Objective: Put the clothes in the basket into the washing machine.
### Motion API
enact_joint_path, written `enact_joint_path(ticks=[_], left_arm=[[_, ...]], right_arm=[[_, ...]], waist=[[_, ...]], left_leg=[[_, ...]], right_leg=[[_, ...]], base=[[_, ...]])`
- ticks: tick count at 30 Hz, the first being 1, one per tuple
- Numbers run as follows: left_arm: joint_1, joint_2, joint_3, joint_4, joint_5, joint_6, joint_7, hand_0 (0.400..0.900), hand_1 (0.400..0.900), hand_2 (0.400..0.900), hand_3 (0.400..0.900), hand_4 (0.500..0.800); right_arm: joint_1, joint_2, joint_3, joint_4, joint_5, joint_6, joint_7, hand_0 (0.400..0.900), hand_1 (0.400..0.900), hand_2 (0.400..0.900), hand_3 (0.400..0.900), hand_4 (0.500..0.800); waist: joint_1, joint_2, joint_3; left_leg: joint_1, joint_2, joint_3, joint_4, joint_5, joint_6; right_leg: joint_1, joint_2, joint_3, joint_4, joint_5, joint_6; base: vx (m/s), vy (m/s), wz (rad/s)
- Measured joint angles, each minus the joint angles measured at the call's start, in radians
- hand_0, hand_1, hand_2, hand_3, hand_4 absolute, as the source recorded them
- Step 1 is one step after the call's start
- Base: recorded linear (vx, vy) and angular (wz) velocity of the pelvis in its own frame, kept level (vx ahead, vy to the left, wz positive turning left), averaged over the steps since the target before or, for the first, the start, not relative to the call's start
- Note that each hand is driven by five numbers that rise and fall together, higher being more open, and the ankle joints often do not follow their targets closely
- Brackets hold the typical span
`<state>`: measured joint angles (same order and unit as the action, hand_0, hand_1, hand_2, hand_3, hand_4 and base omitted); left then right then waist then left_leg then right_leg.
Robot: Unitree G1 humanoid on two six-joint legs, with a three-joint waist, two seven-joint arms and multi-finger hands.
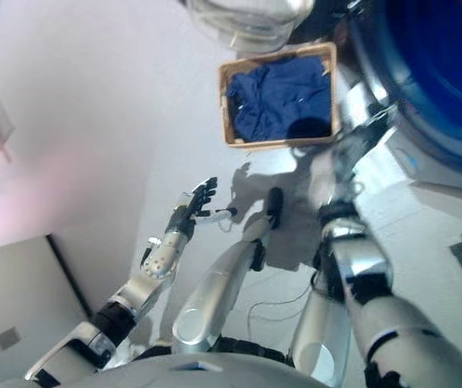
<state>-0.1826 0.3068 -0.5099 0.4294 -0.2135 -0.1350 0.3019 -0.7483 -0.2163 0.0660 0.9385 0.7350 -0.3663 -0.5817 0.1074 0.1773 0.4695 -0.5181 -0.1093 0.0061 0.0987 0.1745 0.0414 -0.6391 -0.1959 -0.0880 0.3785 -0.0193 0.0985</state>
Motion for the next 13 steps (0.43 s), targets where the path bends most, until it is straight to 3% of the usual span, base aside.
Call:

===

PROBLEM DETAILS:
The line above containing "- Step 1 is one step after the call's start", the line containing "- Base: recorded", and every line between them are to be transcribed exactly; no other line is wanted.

YOUR SOLUTION:
- Step 1 is one step after the call's start
- Base: recorded linear (vx, vy) and angular (wz) velocity of the pelvis in its own frame, kept level (vx ahead, vy to the left, wz positive turning left), averaged over the steps since the target before or, for the first, the start, not relative to the call's start

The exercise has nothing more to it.